Anthony Timberlands Center Earns Three Honors at World Architecture Festival 2023

The Anthony Timberlands Center for Design and Materials Innovation at the U of A received three international honors from the World Architecture Festival 2023.
Rendering by Picture Plane

The Anthony Timberlands Center for Design and Materials Innovation at the U of A received three international honors from the World Architecture Festival 2023.

The Anthony Timberlands Center for Design and Materials Innovation at the U of A has received three international honors from the World Architecture Festival 2023. The project won the 2023 Visualization Prize, sponsored by Lumion, received a "Highly Commended" citation in the Future Projects: Education category and was one of eight projects to receive a WAFX award in the Building Technology category. 

The World Architecture Festival is the largest global awards program and conference dedicated to sharing and celebrating the latest in architectural achievements. It is the only awards program where all finalists present their projects live to a panel of judges at the festival. This year's festival saw almost 500 award finalists across more than 50 categories. The Anthony Timberlands Center was one of only a handful of projects nominated from North America in the entire festival.

Over the course of three days at the festival, held last week in Singapore, Dean Peter MacKeith presented the project to three different juries. Prizes for projects were announced at the end of each day, with the final awards announced at a ceremony on Dec. 1.

The WAFX award heralds the world's most forward-looking architectural concepts and is awarded to future projects that identify key challenges that architects will need to address in the coming years. This year, the judges have selected the winners that they believe are all excellent examples of projects that address the big issues facing architecture, society and the planet.

The new research center, part of the Fay Jones School of Architecture and Design, is under construction in the university's Art and Design District on Martin Luther King Jr. Boulevard in south Fayetteville.

"To present this project on behalf of the school, the university and the entire architecture and design and construction team was a privilege and, in fact, a daunting responsibility," said MacKeith, dean of the Fay Jones School. "The response in each case to the project was consistently appreciative and admired. As well, the promotion of the university and the state of Arkansas as a place of architectural excellence, design innovation and sustainable building methods elicited a strong, evident surprise from these professional audiences from across the world. The university and the state are now known as a place of extraordinary value in architecture culture. People are clearly now looking forward to the completed project and visiting us here."

The Anthony Timberlands Center has been designed by Grafton Architects of Dublin, Ireland, with Fayetteville-based Modus Studio. Yvonne Farrell and Shelley McNamara, co-founders of Grafton Architects, are the 2020 recipients of the Pritzker Architecture Prize, an award known internationally as architecture's highest honor.

This regional center will be focused on the research and development of new wood products and new approaches in sustainable construction materials. The building serves as a model of mass timber and wood product construction, with its eventual role being to educate and inspire design students in the ways wood can be used in construction while supporting the timber industry in Arkansas.

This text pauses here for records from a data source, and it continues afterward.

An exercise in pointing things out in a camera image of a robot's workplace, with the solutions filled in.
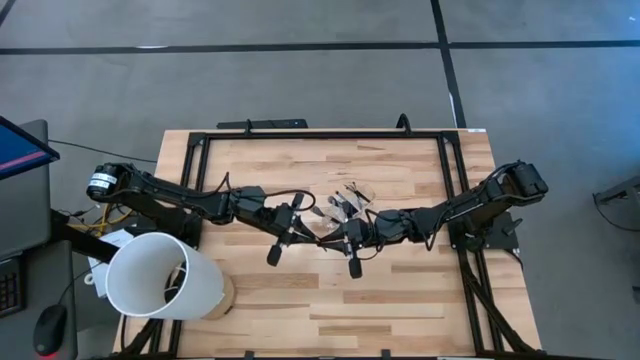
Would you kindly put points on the clear acrylic brush organizer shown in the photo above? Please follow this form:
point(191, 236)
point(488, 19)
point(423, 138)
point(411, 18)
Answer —
point(370, 189)

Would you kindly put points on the black aluminium table frame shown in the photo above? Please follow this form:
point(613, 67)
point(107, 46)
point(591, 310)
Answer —
point(325, 135)

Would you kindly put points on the white paper sheet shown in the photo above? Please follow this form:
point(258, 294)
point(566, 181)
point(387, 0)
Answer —
point(116, 238)

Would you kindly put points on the black slanted post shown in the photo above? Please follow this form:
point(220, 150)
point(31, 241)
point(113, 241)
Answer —
point(85, 242)

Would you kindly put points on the black keyboard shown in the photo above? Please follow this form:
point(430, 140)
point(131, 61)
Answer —
point(10, 290)

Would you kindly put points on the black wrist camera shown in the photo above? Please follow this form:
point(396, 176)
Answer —
point(355, 270)
point(274, 256)

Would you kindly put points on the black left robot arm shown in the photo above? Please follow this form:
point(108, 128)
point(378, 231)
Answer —
point(165, 192)

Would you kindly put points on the large powder makeup brush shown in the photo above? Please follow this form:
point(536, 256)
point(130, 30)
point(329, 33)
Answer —
point(317, 211)

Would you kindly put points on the black flat bar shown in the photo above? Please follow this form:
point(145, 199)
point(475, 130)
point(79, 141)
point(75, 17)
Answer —
point(270, 123)

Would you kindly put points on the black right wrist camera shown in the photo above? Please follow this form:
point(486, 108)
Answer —
point(355, 270)

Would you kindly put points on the white cylindrical lampshade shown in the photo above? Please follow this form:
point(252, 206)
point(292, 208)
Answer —
point(145, 270)

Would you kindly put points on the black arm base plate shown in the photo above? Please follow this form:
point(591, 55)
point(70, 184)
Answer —
point(192, 237)
point(500, 235)

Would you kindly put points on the grey desk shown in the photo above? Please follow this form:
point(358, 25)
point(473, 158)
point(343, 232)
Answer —
point(25, 210)

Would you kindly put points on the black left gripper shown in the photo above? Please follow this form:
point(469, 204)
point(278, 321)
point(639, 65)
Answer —
point(287, 225)

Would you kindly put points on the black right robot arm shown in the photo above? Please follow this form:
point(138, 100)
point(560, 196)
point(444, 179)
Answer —
point(465, 207)

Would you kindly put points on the black computer mouse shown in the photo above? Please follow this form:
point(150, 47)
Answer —
point(50, 330)

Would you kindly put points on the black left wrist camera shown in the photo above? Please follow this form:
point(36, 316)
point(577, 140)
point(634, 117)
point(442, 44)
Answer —
point(274, 256)

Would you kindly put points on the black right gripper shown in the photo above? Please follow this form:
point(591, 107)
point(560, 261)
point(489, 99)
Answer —
point(362, 232)

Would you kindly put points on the grey metal stand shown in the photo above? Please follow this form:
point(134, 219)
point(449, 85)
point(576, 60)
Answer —
point(622, 190)

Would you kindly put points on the round wooden lamp base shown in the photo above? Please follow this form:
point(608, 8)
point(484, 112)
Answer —
point(226, 300)

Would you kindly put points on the computer monitor blue screen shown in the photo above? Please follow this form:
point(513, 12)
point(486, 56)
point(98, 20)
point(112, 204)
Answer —
point(20, 150)

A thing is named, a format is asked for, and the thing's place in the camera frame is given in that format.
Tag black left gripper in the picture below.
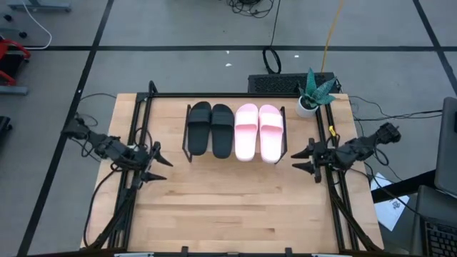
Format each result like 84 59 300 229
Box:
134 141 174 183

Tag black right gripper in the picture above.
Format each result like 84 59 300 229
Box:
291 138 346 183

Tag pink slide sandal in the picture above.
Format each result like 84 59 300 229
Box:
233 103 259 162
258 104 285 164

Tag black slide sandal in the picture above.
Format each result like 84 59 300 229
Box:
210 104 236 159
186 101 213 156

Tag green plant in white pot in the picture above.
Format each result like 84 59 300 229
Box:
295 66 338 119

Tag black vented box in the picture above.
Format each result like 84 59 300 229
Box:
247 72 338 95

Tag white paper sheet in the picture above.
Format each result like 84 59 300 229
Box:
369 172 411 232

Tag black desk bar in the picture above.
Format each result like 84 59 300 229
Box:
371 169 437 203

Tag grey laptop with keyboard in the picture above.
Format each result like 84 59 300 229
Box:
409 184 457 257

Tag grey monitor back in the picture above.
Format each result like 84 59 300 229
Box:
433 96 457 199

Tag black chair base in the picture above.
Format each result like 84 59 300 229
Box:
0 116 14 142

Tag red and black cart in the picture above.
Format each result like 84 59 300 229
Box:
0 34 32 96

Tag grey stand base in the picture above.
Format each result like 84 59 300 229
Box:
7 0 72 14

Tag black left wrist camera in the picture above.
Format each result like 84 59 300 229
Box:
119 142 142 163

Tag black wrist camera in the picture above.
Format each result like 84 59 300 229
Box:
119 142 142 163
341 141 363 161

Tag black wire shoe rack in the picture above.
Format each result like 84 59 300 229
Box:
181 103 289 164

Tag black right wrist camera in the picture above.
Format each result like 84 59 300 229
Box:
341 141 363 161

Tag black metal table frame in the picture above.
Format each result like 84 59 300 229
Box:
81 80 385 255

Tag black left base cable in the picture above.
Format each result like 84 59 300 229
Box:
82 167 121 249

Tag thin black floor cable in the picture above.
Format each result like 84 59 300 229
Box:
72 92 118 129

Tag black coiled floor cable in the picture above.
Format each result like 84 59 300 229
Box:
262 0 283 75

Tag thin black desk cables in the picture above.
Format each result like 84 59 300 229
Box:
348 95 443 122

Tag yellow hanging cable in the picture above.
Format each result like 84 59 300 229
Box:
320 0 346 74

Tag black cable tangle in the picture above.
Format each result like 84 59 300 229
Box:
226 0 276 19

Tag white floor cable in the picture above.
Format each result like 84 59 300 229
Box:
19 0 53 50

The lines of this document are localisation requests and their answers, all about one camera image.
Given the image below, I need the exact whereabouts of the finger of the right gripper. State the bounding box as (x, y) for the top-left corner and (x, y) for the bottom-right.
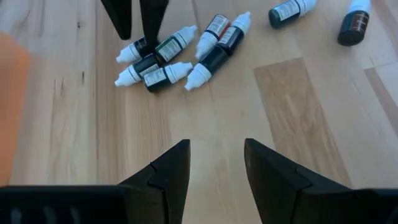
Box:
(139, 0), (170, 48)
(101, 0), (133, 40)

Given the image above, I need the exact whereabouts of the small brown dropper bottle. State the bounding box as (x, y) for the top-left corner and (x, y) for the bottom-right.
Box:
(337, 0), (373, 47)

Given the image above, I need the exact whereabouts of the small dark green dropper bottle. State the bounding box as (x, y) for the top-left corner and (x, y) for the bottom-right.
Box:
(268, 0), (318, 29)

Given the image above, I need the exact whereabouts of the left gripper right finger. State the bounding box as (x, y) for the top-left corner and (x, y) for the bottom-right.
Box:
(244, 138), (354, 224)

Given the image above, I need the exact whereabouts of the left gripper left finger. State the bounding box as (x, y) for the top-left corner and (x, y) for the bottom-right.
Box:
(119, 139), (192, 224)

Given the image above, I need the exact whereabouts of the small maroon dropper bottle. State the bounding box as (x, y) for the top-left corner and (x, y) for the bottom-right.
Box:
(195, 13), (231, 61)

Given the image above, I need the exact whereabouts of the small green-label dropper bottle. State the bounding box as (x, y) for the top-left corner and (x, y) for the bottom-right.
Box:
(154, 24), (198, 62)

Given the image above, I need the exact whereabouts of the small black dropper bottle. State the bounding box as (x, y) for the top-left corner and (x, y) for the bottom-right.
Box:
(184, 45), (229, 91)
(116, 36), (149, 64)
(114, 53), (161, 88)
(216, 11), (252, 57)
(142, 61), (194, 93)

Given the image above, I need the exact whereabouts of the orange plastic tray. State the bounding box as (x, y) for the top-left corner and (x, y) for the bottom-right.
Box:
(0, 30), (32, 187)

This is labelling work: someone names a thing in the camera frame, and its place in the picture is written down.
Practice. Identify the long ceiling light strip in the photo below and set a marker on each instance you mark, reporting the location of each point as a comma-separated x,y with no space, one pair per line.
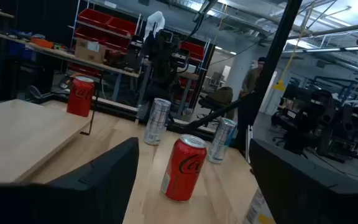
322,49

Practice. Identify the long wooden workbench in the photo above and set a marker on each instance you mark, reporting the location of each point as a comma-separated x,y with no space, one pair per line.
57,54

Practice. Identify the black robot station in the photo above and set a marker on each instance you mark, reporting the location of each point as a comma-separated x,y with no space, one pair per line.
319,118

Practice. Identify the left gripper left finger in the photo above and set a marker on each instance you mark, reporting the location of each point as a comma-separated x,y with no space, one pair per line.
73,202

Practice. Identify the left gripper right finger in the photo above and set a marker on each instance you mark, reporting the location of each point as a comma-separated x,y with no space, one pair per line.
306,199

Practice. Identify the brown cardboard box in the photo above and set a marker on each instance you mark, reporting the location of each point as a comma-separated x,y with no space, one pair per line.
89,53

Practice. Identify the orange item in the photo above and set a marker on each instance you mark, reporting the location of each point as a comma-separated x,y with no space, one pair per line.
42,43

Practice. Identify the wooden shelf with black frame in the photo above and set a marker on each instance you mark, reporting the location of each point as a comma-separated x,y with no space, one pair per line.
17,137

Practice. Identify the metal rack with red bins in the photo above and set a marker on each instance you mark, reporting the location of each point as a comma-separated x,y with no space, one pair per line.
193,49
104,23

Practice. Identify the person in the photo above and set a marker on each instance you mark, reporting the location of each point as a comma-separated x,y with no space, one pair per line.
251,81

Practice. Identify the black aluminium rig frame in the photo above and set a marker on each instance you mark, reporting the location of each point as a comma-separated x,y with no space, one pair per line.
275,53

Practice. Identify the silver blue Red Bull can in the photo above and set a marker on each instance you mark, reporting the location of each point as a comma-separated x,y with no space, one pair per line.
156,124
221,143

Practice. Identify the blue storage bins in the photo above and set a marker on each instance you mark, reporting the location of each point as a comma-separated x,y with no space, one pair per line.
17,49

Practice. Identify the red Coca-Cola can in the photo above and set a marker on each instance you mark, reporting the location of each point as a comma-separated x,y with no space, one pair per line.
80,99
182,174

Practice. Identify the white plastic bag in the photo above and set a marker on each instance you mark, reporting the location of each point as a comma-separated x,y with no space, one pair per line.
154,21

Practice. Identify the dark office chair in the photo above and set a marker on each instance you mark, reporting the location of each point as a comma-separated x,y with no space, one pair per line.
219,96

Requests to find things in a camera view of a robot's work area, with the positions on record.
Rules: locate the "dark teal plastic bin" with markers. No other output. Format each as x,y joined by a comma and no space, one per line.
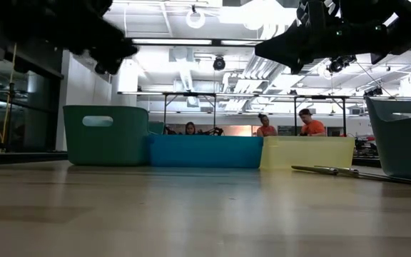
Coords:
405,150

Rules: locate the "yellow plastic tray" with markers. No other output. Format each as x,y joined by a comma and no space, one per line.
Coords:
305,151

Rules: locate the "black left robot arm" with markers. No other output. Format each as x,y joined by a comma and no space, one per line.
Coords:
20,21

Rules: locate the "blue plastic tray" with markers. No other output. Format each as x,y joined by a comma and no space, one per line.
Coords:
205,151

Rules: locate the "black background station frame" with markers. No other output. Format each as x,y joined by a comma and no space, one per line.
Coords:
191,94
319,96

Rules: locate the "black background robot arm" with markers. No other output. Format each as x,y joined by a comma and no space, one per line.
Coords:
210,131

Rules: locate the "green plastic bin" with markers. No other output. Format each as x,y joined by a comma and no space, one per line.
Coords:
105,146

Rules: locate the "black aluminium table frame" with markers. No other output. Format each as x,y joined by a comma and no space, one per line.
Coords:
27,157

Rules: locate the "person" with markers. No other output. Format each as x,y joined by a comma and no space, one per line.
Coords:
190,129
267,130
313,128

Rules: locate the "overhead light bar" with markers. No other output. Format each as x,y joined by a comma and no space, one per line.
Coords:
171,41

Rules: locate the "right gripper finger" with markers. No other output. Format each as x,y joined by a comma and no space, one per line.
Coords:
294,46

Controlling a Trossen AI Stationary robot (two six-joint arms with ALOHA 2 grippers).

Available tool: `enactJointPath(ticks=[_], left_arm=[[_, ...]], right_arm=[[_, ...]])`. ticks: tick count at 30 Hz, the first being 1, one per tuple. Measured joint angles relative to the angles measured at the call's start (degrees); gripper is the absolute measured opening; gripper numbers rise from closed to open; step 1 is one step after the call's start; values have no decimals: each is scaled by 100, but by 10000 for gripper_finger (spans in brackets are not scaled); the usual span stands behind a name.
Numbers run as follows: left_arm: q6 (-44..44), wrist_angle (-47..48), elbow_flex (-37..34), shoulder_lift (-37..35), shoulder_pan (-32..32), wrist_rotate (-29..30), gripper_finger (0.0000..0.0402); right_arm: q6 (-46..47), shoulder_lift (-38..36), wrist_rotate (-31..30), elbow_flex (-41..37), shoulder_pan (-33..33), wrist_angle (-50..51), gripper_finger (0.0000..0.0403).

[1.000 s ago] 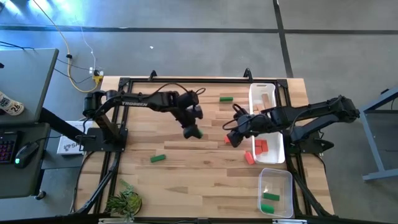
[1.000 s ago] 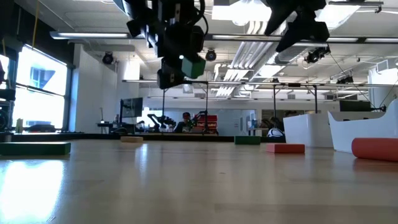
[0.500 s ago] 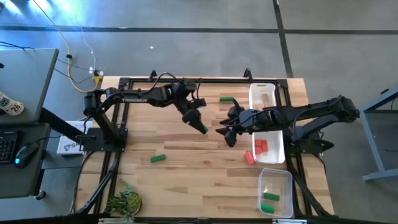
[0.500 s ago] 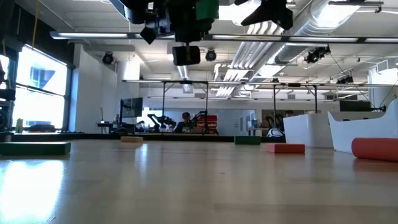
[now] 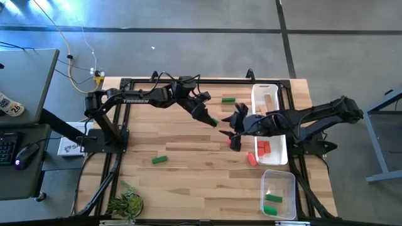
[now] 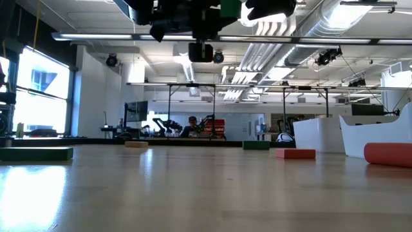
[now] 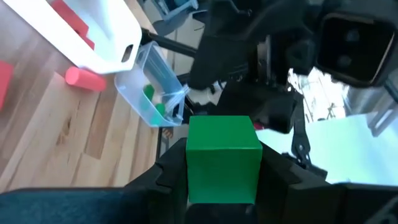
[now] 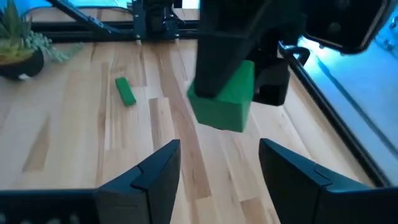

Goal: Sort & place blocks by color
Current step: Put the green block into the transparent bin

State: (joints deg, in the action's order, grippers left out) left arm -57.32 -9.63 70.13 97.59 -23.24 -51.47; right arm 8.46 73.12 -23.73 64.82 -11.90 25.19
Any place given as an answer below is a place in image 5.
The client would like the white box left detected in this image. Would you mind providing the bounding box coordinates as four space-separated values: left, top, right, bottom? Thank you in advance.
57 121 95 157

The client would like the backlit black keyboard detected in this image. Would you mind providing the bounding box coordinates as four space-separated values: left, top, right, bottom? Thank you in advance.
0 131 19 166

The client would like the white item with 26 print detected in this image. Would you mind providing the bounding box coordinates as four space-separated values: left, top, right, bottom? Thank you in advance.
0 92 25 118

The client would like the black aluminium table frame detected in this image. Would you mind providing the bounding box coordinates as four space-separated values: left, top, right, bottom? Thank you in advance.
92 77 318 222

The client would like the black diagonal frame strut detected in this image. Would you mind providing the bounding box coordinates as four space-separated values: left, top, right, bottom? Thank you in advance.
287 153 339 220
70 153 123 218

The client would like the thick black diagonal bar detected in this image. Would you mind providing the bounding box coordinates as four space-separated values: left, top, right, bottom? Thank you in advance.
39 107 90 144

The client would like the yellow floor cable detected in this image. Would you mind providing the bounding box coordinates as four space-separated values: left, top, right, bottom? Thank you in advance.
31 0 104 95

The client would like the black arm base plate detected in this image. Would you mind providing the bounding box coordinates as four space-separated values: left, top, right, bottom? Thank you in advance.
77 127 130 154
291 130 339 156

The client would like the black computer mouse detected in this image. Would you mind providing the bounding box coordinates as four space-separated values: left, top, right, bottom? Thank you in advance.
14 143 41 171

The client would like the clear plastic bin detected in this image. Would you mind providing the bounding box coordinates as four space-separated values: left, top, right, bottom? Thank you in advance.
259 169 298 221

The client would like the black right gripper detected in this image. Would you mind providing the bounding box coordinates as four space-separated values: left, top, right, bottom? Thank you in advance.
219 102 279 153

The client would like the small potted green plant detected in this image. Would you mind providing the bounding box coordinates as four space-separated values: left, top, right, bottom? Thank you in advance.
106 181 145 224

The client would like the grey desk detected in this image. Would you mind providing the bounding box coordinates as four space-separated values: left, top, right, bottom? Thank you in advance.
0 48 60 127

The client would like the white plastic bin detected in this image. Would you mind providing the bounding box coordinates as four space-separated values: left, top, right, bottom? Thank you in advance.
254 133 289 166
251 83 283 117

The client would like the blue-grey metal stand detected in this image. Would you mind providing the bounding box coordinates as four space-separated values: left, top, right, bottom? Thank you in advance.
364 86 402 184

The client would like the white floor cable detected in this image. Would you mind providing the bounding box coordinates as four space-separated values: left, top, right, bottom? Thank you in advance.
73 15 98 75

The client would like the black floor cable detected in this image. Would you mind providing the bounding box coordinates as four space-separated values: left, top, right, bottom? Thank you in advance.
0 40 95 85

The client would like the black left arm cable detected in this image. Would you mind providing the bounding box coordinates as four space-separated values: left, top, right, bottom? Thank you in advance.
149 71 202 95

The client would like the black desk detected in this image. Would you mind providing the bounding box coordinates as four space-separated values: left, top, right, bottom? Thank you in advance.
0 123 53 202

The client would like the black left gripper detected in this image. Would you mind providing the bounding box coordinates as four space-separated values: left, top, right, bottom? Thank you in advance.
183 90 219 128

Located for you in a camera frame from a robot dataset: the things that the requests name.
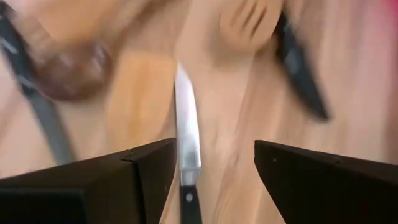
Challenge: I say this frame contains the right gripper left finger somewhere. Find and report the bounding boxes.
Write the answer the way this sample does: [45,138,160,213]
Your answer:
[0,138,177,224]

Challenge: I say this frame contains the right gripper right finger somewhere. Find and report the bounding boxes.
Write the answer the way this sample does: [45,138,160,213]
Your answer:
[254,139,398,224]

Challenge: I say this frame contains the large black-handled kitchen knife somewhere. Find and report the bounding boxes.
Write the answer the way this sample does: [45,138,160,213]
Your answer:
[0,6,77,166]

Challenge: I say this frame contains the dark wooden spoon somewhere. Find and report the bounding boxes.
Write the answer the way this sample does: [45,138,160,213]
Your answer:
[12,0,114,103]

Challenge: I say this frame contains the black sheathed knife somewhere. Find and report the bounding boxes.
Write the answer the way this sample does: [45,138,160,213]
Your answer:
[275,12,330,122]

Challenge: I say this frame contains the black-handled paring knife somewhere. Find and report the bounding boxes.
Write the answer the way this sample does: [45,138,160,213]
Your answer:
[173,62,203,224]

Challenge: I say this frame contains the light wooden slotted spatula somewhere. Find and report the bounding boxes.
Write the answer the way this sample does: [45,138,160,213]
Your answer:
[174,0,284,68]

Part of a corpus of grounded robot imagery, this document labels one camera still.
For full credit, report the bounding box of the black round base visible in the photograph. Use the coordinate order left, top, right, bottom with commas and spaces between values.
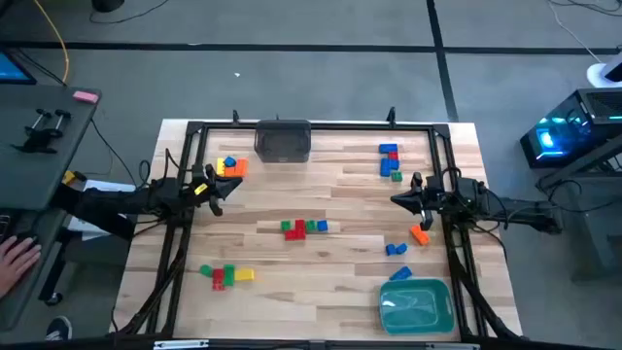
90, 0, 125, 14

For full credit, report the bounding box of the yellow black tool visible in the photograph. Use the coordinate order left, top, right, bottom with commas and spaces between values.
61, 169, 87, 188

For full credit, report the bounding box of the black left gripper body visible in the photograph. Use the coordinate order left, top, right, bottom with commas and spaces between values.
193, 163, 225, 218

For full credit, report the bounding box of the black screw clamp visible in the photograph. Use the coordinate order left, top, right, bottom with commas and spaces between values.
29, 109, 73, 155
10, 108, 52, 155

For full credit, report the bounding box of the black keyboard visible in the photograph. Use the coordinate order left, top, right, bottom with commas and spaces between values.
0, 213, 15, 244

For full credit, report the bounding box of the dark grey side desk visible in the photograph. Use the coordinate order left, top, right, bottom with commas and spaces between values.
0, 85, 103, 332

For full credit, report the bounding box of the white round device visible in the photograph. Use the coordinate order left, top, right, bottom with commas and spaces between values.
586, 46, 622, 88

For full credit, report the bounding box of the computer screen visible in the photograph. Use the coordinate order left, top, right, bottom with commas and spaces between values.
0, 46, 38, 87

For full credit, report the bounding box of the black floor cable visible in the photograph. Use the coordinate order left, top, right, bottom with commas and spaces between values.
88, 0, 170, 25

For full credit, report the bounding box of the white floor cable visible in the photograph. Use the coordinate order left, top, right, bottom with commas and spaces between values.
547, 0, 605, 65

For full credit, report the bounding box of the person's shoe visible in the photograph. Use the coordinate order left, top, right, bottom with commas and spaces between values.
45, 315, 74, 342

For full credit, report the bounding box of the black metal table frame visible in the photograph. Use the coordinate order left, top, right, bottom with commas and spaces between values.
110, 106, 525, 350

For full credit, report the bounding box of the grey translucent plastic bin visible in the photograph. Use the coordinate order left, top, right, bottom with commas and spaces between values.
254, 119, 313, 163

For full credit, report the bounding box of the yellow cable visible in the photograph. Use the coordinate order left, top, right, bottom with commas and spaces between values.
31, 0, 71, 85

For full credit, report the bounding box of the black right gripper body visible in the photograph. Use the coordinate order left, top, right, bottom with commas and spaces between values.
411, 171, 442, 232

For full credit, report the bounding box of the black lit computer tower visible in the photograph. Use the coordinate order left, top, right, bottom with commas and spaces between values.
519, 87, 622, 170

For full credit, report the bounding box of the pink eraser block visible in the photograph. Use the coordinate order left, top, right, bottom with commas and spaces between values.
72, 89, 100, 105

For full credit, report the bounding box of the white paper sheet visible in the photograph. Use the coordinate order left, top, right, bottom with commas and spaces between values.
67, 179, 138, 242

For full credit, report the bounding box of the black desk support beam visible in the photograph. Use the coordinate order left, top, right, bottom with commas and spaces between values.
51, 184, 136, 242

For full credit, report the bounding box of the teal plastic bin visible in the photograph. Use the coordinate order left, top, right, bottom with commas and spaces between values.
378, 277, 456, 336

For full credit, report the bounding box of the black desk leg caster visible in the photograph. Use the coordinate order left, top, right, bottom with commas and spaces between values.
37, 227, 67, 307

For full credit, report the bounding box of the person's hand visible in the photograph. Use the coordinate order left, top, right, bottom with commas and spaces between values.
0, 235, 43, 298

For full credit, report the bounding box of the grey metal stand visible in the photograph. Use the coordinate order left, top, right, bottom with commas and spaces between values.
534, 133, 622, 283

The new center will serve as home to the Fay Jones School's graduate program in timber and wood and as an epicenter for its multiple timber and wood initiatives — in particular, the prototyping of affordable housing. It will house the school's existing design-build program and an expanded digital fabrication laboratory.

With a particular focus on Arkansas-sourced timber and wood, the center will serve the greater good of Arkansas by building on the rapid and productive commitment of the Fay Jones School and the U of A to sustainability and the emerging innovative timber economy. Given its prominence in timber production, the research excellence of its state university system and the national reputation of the Fay Jones School, Arkansas is uniquely positioned to respond to the local, national and global trend toward the use of wood in construction and other industries.

Located in the university's Art and Design District, the four-story, 44,800-square-foot Anthony Timberlands Center will feature a fabrication shop as its largest and most active space. This will encompass a large central bay, with a metal workshop, seminar room and small digital lab, as well as a dedicated space for a large CNC router. These spaces will be served by an overhead crane that runs on rails outside to move large equipment and assemblies in and out of the building.

In addition, the center will include studios, seminar and conference rooms, faculty offices, a small auditorium and a public exhibition space.

Two covered outdoor teaching terraces and a 12,000-square-foot pedestrian plaza are part of the Aubra H. Anthony Sr. "Lumberman" Woodland Gardens at the center. The plaza, known as Anthony Way, will be located on the western side of the center. This area will feature a grove of softwood and hardwood trees of the same species that represent those native to the state and commonly used in manufacturing and construction.

Collectively, the building, the programs it houses and the collaborative relationships it fosters will be of great benefit to students in their architectural education, revealing a layered and nuanced series of embedded relationships, creating an expanded understanding of sustainability, one that moves beyond embodied energy and carbon sequestration to address broader economic development for rural communities.